__Assignment__
Your task is to copy each line of the material below that includes "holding".

****

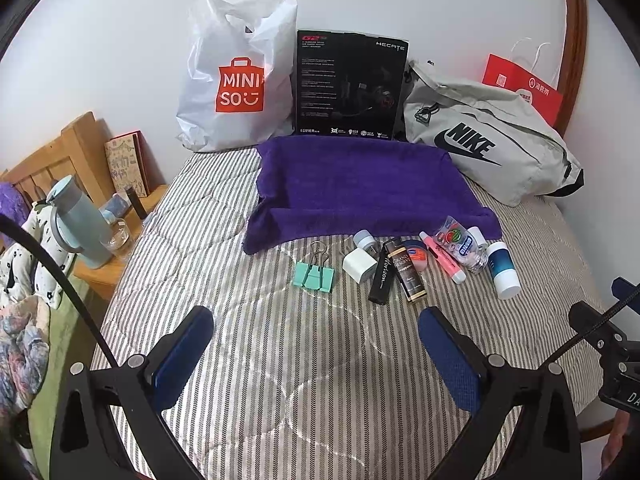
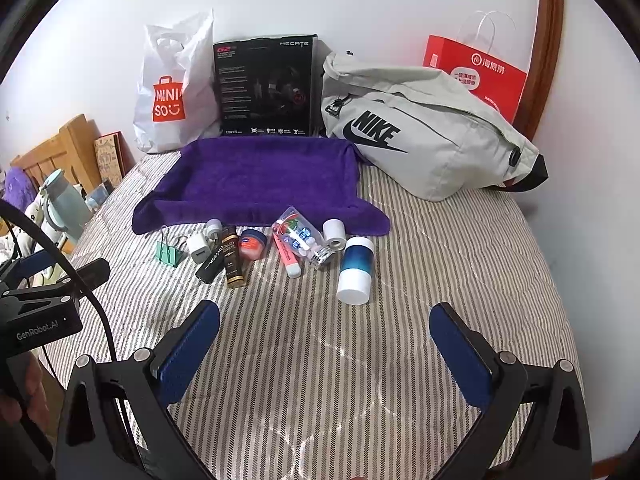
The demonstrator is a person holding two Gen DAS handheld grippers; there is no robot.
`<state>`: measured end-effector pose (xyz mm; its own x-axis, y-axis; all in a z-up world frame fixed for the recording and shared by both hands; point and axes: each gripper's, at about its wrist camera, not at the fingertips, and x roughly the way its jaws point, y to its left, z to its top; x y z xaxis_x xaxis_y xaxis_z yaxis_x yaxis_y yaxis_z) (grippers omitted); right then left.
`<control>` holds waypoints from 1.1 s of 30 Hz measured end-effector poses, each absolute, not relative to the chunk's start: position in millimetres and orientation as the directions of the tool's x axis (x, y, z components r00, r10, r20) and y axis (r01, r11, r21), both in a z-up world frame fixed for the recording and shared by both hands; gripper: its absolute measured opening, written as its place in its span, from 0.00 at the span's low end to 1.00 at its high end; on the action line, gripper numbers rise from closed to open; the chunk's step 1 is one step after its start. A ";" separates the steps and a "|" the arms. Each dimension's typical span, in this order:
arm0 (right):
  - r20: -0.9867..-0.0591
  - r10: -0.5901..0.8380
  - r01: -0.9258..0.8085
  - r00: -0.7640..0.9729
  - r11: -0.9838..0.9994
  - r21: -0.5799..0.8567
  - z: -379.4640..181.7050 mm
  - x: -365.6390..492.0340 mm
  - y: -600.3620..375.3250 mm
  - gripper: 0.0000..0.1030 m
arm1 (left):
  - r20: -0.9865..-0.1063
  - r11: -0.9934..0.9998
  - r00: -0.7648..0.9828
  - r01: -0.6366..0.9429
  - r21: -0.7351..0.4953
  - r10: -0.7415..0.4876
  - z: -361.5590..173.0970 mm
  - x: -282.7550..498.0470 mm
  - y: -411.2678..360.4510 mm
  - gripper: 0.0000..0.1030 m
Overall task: Organize rigid objects
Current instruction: 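Grasp the blue-and-white cylinder with the right tool while the left tool grasps the teal binder clip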
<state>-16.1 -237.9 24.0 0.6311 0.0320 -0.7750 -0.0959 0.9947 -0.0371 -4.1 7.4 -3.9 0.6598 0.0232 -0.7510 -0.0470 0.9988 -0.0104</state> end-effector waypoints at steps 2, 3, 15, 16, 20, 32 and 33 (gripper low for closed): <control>-0.778 0.033 -0.094 0.627 0.995 -0.034 21.9 -13.6 -239.4 1.00 | -0.751 0.999 0.660 -0.046 -0.007 0.025 -4.4 -4.0 7.1 1.00; -0.782 0.035 -0.095 0.622 0.995 -0.030 19.4 -11.3 -240.4 1.00 | -0.750 0.999 0.661 -0.043 -0.008 0.023 -5.1 -3.4 7.8 1.00; -0.835 0.039 -0.069 0.549 0.998 0.001 -27.8 27.8 -258.7 1.00 | -0.804 0.999 0.595 -0.032 -0.010 0.011 -50.4 38.5 25.8 1.00; -0.839 0.033 -0.064 0.543 0.998 -0.002 -31.4 31.1 -259.7 1.00 | -0.811 0.999 0.585 -0.035 -0.008 0.014 -55.5 42.4 27.0 1.00; -0.858 0.020 -0.046 0.513 0.999 -0.004 -49.2 46.1 -268.5 0.98 | -0.831 1.000 0.556 -0.023 -0.020 -0.004 -78.4 59.3 34.6 0.99; -0.885 0.055 -0.008 0.462 0.998 0.058 -78.8 81.2 -288.5 0.87 | -0.838 0.997 0.542 0.067 -0.025 -0.057 -111.4 100.5 32.4 0.88; -0.886 0.056 -0.005 0.461 0.998 0.061 -79.9 82.9 -289.2 0.87 | -0.841 0.997 0.539 0.077 -0.019 -0.058 -113.4 103.2 31.0 0.85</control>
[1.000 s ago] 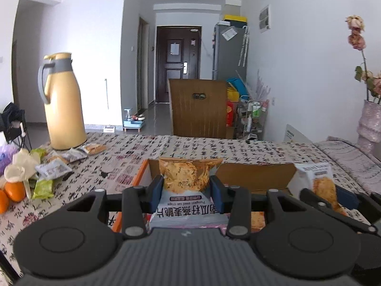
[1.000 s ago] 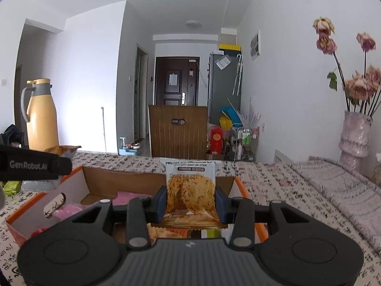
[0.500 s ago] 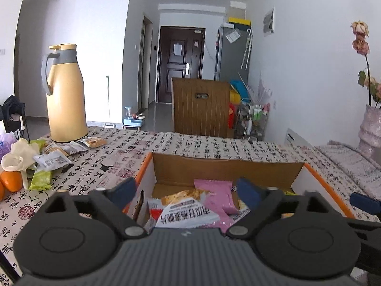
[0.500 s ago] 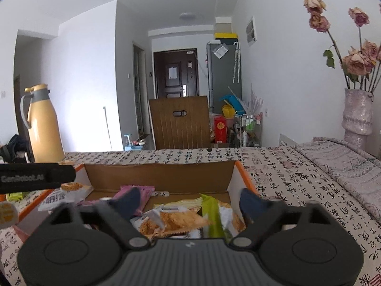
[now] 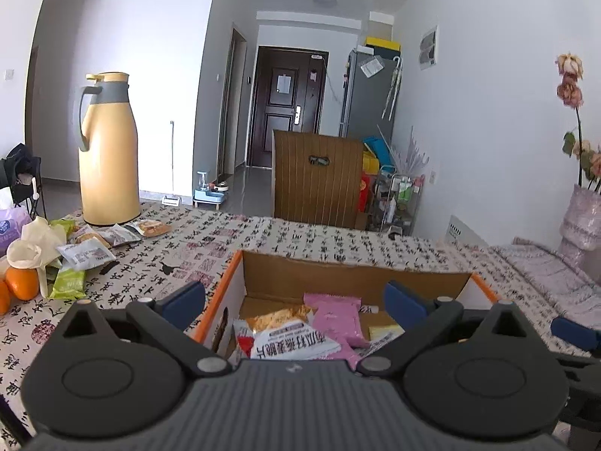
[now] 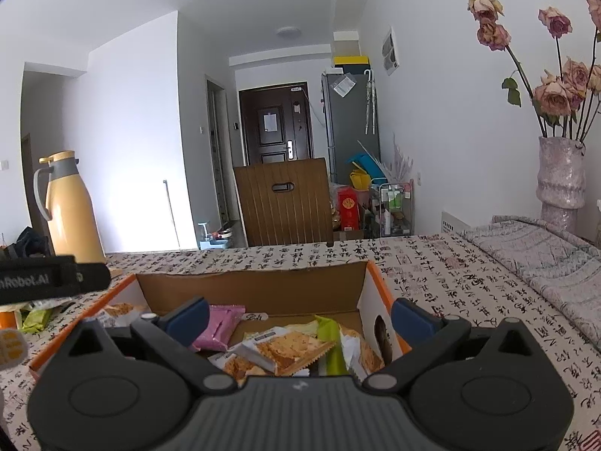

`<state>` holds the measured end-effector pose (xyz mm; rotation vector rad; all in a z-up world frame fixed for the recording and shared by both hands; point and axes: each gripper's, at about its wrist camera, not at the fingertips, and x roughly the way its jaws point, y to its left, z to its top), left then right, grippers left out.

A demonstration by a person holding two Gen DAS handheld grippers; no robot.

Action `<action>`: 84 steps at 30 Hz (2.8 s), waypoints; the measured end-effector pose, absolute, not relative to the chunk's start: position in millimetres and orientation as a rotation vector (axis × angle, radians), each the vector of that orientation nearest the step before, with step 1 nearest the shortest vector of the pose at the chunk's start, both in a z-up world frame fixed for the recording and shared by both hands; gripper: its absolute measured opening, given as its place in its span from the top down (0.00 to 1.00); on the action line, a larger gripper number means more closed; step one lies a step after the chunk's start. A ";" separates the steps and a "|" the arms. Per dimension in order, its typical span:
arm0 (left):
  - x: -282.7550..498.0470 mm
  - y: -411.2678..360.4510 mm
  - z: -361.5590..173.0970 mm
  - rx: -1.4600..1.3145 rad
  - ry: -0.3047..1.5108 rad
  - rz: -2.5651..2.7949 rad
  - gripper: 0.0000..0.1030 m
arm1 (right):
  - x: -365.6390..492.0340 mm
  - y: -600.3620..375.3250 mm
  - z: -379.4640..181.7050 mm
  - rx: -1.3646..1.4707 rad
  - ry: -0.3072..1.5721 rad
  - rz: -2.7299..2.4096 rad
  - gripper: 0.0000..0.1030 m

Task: Organize snacks
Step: 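Move both open grippers back to the last packets on the table, then close the right gripper on the white printed packet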

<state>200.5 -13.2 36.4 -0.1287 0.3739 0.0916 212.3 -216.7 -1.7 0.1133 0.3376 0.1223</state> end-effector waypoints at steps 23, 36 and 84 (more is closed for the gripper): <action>124.8 18.2 7.5 -0.002 0.518 0.026 0.00 | 131.4 -266.3 -18.8 -0.063 0.491 0.140 0.00; 112.7 35.0 -40.5 -0.072 0.600 -0.002 0.00 | 119.2 -280.2 -48.6 -0.009 0.616 0.106 0.00; 120.6 39.2 -45.4 -0.073 0.644 0.076 0.00 | 133.4 -269.5 -49.2 0.041 0.593 0.126 0.48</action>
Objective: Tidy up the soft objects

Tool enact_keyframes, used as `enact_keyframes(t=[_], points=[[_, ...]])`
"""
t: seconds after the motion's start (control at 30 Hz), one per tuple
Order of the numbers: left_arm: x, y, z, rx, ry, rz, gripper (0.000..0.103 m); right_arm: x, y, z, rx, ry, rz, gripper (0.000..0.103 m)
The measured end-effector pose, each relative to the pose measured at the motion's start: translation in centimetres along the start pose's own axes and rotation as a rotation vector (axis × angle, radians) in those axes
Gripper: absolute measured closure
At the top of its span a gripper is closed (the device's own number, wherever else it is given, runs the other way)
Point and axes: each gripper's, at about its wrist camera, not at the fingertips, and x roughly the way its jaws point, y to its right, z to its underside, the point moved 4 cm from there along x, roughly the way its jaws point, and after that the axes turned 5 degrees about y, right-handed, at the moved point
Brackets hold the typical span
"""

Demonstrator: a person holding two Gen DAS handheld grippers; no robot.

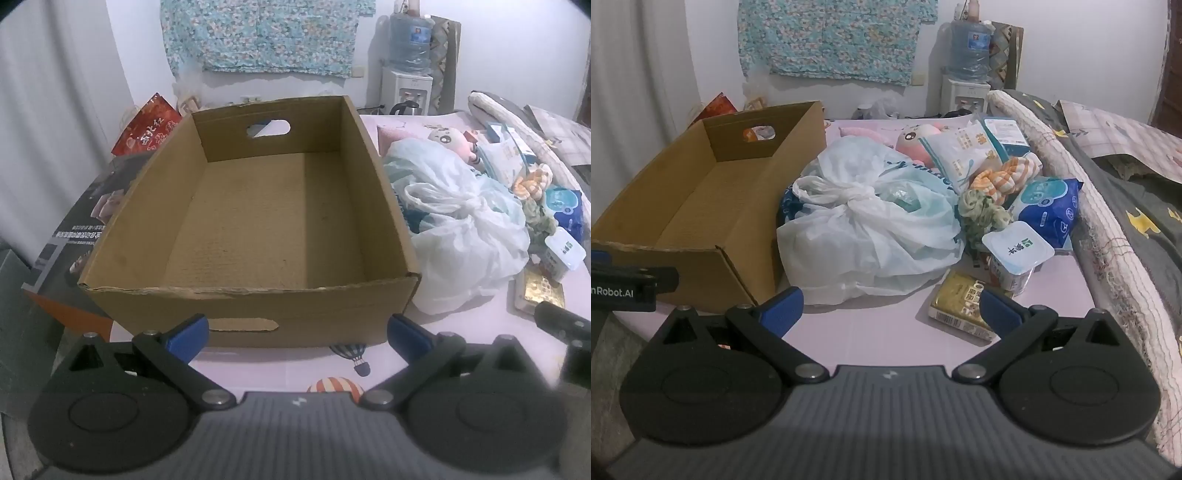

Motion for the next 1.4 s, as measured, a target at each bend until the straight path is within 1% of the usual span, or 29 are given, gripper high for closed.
enact_keyframes(t=[0.33,0.37,0.5,0.57,0.6,0.8,0.93,1.03,1.13,1.17,1.4], points=[[0.0,0.0,0.0,0.0,-0.005,0.007,0.0,0.0,0.0,0.0,0.0,-0.001,0.001,0.001],[0.0,-0.1,0.4,0.001,-0.007,0.008,0.0,0.0,0.0,0.0,-0.01,0.001,-0.015,0.001],[-0.1,-0.2,0.6,0.006,-0.009,0.013,0.0,0.1,0.2,0.0,-0.008,0.005,-0.013,0.001],[-0.2,0.0,0.2,0.007,-0.014,0.014,0.0,0.1,0.1,0.0,-0.009,0.003,-0.013,0.001],[-0.1,0.2,0.1,0.009,-0.001,0.015,0.0,0.1,0.1,0.0,-0.01,0.002,-0.013,0.001],[-0.1,0.4,0.1,0.023,0.01,0.025,0.0,0.1,0.0,0.0,-0.011,0.003,-0.009,0.001],[-0.2,0.8,0.2,0.047,0.006,0.057,0.0,0.0,0.1,0.0,-0.013,0.0,-0.007,0.001],[-0.2,1.1,0.3,0.056,-0.021,0.104,0.0,0.1,0.1,0.0,-0.013,-0.001,-0.004,0.001],[-0.4,1.5,0.3,0.071,-0.016,0.122,0.0,0.0,0.1,0.0,-0.015,-0.001,-0.002,0.001],[-0.5,1.6,0.3,0.068,-0.001,0.132,0.0,0.0,0.1,0.0,-0.016,0.0,-0.001,0.001],[-0.3,1.8,0.4,0.107,-0.018,0.105,0.0,0.0,0.0,0.1,-0.016,0.0,-0.001,0.001]])
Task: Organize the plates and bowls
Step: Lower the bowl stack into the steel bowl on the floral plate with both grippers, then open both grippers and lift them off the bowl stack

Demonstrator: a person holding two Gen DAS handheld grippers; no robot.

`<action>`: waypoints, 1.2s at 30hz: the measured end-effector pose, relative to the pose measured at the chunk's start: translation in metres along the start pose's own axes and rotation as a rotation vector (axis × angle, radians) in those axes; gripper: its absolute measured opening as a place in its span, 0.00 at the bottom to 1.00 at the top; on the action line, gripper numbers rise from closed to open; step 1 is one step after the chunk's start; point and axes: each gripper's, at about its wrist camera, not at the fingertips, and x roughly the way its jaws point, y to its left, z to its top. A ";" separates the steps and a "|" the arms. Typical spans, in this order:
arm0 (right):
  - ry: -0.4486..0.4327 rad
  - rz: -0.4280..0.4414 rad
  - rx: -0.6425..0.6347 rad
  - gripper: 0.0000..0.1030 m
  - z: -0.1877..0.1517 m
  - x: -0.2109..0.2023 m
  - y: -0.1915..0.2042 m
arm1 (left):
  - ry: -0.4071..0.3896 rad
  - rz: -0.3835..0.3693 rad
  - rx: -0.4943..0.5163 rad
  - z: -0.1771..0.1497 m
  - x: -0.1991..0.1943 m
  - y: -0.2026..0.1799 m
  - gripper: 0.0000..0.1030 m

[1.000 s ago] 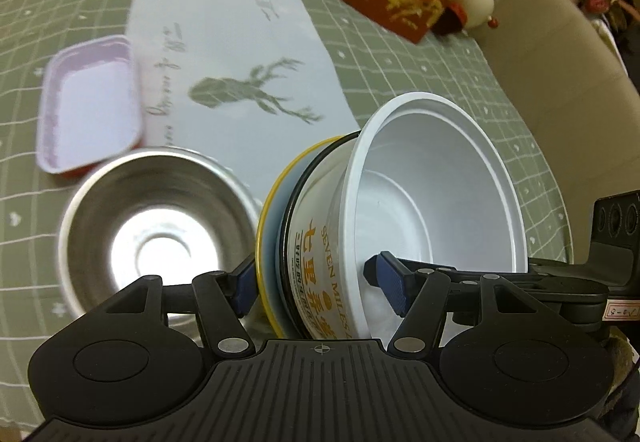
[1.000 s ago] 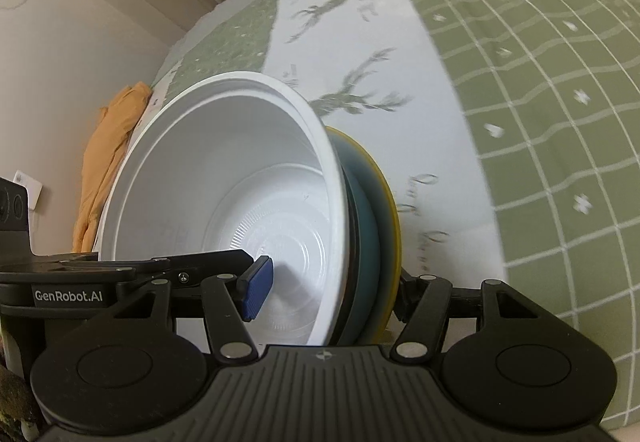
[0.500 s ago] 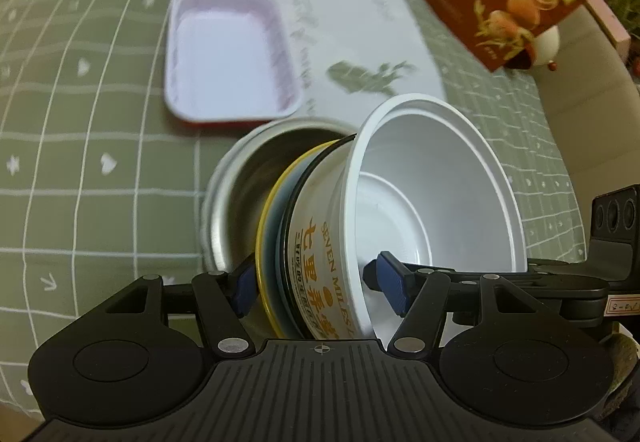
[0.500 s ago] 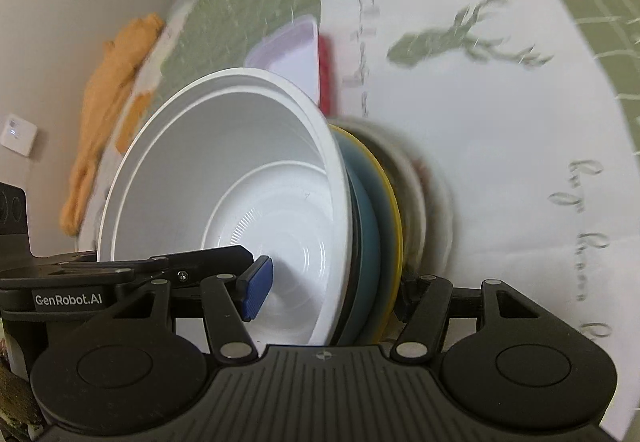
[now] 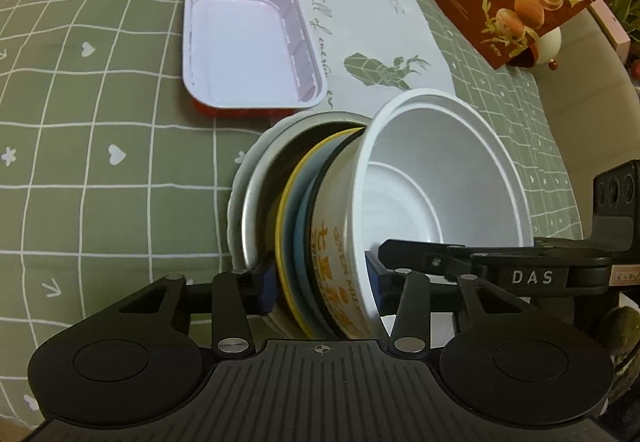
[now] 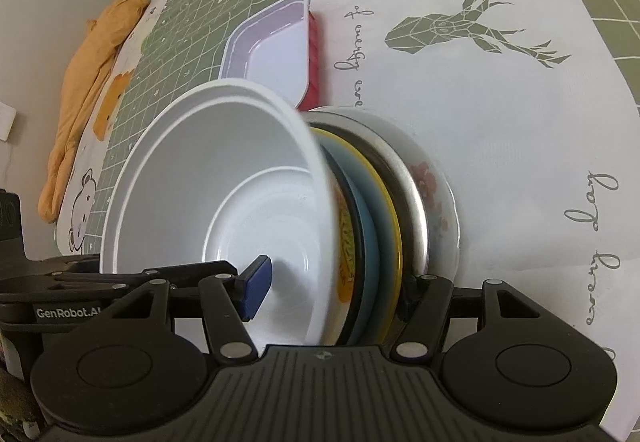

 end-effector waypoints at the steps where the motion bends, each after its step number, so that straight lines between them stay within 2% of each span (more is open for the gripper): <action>1: 0.002 0.000 0.000 0.60 0.000 0.000 0.000 | 0.001 -0.001 -0.002 0.000 0.000 0.001 0.42; 9: 0.005 -0.005 0.008 0.59 0.001 -0.007 -0.001 | 0.004 -0.002 -0.024 0.000 -0.002 0.005 0.33; 30: -0.041 -0.025 -0.018 0.59 0.001 -0.023 0.003 | 0.003 0.012 -0.033 0.001 -0.008 0.007 0.33; 33: -0.061 -0.049 -0.037 0.60 -0.001 -0.028 0.006 | 0.002 0.025 -0.028 0.003 -0.006 0.005 0.35; 36: -0.124 -0.111 -0.112 0.60 -0.006 -0.039 0.017 | -0.010 0.040 -0.010 0.004 -0.006 -0.001 0.35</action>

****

__Exercise output__
The demonstrator is a person holding two Gen DAS handheld grippers; there is no robot.
A demonstration by a person holding two Gen DAS handheld grippers; no robot.
Demonstrator: a person holding two Gen DAS handheld grippers; no robot.
Demonstrator: a person holding two Gen DAS handheld grippers; no robot.

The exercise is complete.